E, correspondendo os poderes discricionários a uma "delegação" do legislador no órgão administrativo para, dentro de certas limitações [pressupostos da competência e fim], proceder em cada caso pelo modo mais adequado às circunstâncias, cedo se intui que, no caso em apreço, a Lei não atribui tais poderes à entidade adjudicante e ora recorrente.
Daí que, e com propriedade, se deva afirmar que a legalidade do procedimento em apreço sempre exigiria o cumprimento escrupuloso da prescrição contida no art.º 31.º, n.º 1, do Decreto-Lei n.º 12/2004, de 09.01, repercutindo esta norma no Anúncio de abertura do Concurso e bem assim no respectivo Programa. 

b.
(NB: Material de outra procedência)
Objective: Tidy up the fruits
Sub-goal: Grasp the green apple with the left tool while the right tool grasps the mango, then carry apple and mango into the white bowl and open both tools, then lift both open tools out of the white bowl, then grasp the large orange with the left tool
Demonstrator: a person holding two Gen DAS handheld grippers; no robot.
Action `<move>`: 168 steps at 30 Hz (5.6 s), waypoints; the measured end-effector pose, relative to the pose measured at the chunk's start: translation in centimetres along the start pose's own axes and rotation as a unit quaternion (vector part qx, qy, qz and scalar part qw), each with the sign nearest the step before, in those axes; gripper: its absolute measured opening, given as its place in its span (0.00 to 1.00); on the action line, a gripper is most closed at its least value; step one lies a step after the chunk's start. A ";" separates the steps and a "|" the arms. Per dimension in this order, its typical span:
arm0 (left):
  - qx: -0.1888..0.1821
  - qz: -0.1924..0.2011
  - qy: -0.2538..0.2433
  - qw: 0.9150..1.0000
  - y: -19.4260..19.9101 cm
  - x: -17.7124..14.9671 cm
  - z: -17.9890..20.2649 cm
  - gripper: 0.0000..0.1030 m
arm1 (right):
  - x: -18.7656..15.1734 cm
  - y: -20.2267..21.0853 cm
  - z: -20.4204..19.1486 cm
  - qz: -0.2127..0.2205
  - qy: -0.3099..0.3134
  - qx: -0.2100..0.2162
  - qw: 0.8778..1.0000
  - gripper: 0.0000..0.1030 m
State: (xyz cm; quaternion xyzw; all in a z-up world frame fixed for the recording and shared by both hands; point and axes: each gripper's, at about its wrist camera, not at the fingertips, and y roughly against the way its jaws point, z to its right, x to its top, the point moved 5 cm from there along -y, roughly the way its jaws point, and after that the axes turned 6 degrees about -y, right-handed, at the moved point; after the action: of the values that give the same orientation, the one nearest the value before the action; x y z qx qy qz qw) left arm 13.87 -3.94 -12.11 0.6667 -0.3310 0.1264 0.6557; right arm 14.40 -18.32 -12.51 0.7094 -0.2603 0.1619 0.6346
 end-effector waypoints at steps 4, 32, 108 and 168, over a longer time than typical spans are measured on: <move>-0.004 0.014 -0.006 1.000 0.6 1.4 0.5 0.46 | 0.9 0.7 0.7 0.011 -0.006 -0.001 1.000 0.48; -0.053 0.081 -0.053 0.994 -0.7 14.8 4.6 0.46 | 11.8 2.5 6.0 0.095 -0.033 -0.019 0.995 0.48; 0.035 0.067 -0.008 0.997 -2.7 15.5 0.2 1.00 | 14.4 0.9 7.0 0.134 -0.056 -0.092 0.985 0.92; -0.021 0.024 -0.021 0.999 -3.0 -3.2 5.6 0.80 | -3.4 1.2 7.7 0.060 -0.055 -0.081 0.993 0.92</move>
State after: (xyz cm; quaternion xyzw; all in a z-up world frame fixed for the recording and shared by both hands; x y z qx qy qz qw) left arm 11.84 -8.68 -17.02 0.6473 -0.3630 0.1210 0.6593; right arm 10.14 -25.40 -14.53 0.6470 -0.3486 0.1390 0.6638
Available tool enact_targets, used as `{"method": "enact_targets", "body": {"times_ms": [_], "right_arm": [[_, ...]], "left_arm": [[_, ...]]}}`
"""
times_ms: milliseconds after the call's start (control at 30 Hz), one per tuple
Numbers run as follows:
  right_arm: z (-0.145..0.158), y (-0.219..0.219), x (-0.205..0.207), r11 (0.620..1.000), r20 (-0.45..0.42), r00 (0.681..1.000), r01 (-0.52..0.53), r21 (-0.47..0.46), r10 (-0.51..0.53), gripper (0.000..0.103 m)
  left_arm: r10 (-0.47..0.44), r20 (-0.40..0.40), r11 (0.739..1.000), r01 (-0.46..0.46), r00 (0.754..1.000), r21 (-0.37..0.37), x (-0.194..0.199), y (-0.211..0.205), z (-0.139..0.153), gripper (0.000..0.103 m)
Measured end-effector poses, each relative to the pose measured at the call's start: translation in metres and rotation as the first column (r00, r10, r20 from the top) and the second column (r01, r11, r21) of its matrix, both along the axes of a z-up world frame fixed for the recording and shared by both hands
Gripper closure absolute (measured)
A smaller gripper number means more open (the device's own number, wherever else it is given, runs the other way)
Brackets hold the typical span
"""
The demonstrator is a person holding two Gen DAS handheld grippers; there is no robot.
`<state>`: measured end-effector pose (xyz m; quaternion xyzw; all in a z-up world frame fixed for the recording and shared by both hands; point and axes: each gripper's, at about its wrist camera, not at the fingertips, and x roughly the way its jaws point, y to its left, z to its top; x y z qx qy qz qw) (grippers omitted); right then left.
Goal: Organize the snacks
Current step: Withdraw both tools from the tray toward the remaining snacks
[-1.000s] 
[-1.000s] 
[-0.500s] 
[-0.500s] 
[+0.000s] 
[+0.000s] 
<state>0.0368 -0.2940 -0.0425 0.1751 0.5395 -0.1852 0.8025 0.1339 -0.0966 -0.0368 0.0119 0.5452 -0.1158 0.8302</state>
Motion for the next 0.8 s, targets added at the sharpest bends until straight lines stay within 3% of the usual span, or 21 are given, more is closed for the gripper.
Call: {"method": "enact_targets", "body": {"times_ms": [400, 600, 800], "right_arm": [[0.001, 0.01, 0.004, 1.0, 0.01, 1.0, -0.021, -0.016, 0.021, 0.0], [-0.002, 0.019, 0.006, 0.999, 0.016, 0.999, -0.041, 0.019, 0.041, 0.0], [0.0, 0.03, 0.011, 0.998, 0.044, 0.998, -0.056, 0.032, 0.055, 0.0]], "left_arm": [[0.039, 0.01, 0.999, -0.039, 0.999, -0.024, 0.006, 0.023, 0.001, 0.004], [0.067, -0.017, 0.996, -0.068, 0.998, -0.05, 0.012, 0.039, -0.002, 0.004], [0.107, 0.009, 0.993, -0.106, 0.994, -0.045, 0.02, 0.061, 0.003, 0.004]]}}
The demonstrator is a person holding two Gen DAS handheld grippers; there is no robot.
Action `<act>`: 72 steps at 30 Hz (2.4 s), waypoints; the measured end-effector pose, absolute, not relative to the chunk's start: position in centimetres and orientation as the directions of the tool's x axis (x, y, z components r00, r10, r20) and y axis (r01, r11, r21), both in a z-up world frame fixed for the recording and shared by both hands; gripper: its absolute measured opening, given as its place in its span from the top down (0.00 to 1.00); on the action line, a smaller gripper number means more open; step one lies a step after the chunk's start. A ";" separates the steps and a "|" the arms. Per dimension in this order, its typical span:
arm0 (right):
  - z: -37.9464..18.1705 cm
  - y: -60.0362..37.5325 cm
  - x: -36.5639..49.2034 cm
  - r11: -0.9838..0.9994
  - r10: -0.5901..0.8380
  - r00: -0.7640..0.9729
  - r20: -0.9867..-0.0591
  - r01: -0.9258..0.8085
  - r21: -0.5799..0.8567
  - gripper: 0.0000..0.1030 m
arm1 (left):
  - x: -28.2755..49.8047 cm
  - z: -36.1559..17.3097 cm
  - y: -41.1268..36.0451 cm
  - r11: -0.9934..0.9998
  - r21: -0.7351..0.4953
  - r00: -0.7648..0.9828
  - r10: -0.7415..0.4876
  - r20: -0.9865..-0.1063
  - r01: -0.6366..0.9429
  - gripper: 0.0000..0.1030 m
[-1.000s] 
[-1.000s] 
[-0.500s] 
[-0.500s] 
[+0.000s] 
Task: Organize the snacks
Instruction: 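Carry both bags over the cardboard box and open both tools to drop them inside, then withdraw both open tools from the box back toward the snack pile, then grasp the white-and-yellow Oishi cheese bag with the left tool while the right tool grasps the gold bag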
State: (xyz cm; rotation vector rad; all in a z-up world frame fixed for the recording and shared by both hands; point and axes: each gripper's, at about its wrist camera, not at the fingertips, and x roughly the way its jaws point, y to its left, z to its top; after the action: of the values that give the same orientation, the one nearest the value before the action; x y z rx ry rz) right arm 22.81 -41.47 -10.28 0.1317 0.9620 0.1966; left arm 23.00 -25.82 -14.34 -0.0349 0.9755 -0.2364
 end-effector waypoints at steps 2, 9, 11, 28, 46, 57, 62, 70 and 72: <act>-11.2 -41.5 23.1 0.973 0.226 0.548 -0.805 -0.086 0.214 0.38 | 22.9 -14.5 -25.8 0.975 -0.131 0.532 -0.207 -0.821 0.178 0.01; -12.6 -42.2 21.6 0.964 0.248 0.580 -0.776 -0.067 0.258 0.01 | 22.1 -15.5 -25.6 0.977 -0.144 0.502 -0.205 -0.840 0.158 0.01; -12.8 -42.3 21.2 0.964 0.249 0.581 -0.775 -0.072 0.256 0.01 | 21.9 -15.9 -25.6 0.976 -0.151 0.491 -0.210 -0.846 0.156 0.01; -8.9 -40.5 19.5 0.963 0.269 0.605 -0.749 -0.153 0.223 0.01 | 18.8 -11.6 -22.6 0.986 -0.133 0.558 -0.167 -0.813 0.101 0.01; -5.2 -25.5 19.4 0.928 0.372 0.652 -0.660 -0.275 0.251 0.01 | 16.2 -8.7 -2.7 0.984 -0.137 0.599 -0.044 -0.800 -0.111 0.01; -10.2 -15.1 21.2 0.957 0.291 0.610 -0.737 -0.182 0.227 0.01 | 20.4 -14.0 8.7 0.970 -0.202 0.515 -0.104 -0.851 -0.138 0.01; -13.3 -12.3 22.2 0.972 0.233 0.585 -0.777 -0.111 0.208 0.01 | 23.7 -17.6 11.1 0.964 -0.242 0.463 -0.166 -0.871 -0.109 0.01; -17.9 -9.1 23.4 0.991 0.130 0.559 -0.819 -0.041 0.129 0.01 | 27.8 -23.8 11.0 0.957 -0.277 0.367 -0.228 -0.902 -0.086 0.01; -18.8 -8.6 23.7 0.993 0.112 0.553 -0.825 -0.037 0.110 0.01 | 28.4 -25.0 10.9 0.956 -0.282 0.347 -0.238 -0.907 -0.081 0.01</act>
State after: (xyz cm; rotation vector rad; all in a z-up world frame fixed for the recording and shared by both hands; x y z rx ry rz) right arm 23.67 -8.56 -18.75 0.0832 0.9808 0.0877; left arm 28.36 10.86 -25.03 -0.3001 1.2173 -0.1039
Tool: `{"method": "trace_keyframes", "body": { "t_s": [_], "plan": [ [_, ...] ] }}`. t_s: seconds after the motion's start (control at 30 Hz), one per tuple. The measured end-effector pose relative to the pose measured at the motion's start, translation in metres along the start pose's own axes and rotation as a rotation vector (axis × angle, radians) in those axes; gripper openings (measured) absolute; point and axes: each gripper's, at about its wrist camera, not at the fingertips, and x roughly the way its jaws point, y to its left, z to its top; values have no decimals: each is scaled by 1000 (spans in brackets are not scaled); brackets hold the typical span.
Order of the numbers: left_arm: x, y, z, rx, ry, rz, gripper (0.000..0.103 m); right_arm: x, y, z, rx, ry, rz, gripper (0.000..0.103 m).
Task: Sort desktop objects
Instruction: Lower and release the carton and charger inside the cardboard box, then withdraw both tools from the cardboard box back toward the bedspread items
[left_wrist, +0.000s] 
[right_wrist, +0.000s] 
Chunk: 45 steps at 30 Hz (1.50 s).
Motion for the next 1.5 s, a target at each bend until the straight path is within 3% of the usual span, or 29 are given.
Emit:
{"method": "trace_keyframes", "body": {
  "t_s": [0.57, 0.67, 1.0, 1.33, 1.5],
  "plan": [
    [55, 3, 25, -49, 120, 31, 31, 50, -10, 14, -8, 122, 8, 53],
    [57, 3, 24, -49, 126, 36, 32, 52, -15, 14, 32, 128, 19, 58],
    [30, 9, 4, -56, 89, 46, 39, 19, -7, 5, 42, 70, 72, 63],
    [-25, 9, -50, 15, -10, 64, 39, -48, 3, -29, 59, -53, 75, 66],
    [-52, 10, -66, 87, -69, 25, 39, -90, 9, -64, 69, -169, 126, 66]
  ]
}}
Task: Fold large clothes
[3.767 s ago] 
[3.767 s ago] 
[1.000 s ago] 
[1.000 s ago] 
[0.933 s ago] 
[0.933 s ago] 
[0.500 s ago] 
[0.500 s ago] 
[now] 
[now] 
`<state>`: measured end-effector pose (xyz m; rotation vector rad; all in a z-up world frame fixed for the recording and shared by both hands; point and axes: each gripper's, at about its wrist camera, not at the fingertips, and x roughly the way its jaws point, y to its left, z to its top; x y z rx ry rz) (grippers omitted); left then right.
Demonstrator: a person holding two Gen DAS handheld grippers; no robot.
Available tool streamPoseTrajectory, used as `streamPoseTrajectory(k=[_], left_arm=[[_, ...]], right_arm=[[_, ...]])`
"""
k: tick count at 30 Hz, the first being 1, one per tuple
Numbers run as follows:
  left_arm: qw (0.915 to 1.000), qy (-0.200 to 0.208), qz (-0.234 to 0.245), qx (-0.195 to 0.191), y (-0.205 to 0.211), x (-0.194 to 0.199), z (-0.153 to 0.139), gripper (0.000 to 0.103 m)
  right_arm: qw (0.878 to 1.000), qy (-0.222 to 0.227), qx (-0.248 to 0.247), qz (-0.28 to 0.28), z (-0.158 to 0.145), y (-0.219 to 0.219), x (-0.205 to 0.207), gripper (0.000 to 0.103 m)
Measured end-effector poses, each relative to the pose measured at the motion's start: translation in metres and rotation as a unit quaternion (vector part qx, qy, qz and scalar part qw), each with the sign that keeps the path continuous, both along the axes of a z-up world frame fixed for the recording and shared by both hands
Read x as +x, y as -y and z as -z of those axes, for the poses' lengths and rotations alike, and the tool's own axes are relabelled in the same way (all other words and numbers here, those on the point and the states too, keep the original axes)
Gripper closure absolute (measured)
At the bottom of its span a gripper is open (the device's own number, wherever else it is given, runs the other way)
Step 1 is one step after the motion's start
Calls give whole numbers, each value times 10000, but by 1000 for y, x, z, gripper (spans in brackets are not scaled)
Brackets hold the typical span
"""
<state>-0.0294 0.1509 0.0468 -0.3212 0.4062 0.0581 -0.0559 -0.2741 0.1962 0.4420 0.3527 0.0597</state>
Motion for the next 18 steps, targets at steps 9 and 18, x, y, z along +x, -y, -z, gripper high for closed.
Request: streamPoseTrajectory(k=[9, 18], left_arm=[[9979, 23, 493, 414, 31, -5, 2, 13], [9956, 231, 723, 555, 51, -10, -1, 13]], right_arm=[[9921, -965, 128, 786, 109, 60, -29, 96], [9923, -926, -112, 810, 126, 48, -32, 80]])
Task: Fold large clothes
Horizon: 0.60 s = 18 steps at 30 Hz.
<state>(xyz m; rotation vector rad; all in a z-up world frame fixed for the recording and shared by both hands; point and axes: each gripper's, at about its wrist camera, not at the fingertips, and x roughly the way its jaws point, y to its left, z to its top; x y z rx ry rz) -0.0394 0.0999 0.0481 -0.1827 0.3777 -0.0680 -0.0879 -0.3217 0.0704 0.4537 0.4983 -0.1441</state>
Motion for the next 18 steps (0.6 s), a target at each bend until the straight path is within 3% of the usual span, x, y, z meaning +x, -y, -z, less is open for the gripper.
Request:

Do Visto

O art.º 44.º, n.º 3, da Lei n.º 98/97, de 26.08, dispõe que a recusa do visto se basta com a desconformidade dos actos e contratos com as leis em vigor e que implique:

§ Nulidade;

§ Encargos sem cabimento em verba orçamental própria ou violação directa de normas financeiras;

§ Ilegalidade que altere ou possa alterar o respectivo resultado financeiro.  

Considerada a natureza da ilegalidade cometida e acima evidenciada, é de concluir que esta não consubstancia alguma nulidade, por não subsunção à previsão normativa do art.º 133.º, do Código de Procedimento Administrativo.
Também não ocorre a assunção de encargos sem a necessária cabimentação.
Contudo, a demonstrada violação do disposto no art.º 31.º, n.º 1, do Decreto-Lei n.º 12/2004, de 09.01, nas circunstâncias já descritas e analisadas [o que se dá aqui por inteiramente reproduzido], funda uma forte possibilidade de alteração do resultado financeiro do procedimento e subsequente contrato.
Acresce que a melhor interpretação da norma contida no art.º 44.º, n.º 3, al. c), da Lei n.º 98/97, de 26.08, obriga a considerar que para a verificação dos pressupostos legitimadores da sua aplicação bastará o simples perigo ou risco de que à ilegalidade evidenciada sobrevenha a alteração do respectivo resultado financeiro.
Neste contexto, e pese embora a ausência de recomendações prévias, também não se revela ajustado o uso da faculdade prevista no art.º 44.º, n.º 4, da LOPTC.
Subsiste, pois, o fundamento da recusa do Visto, constante do art.º 44.º, n.º 3, al. c), da Lei n.º 98/97, de 26.08.
 

IV. DECISÃO 
 

Nos termos e com os fundamentos expostos, decide-se julgar improcedente o recurso e, em consequência, manter o acórdão recorrido.
Emolumentos legais.
Registe e notifique.
Lisboa, 29 de Junho de 2010 

Os Juízes Conselheiros, - (Alberto Fernandes Brás - Relator) - (José Luís Pinto Almeida) - (António Augusto dos Santos Carvalho)

Fui presente,

(Procurador-Geral Adjunto) - (Daciano Pinto)


(1) Acd. N.ºs 25/2009, de 29/06, 1.ª Secção/PL, 33/09-14/07 - 1.ª Secção /PL e n.º 2/2010, de 17/02, 1.ª Secção/PL, entre outros).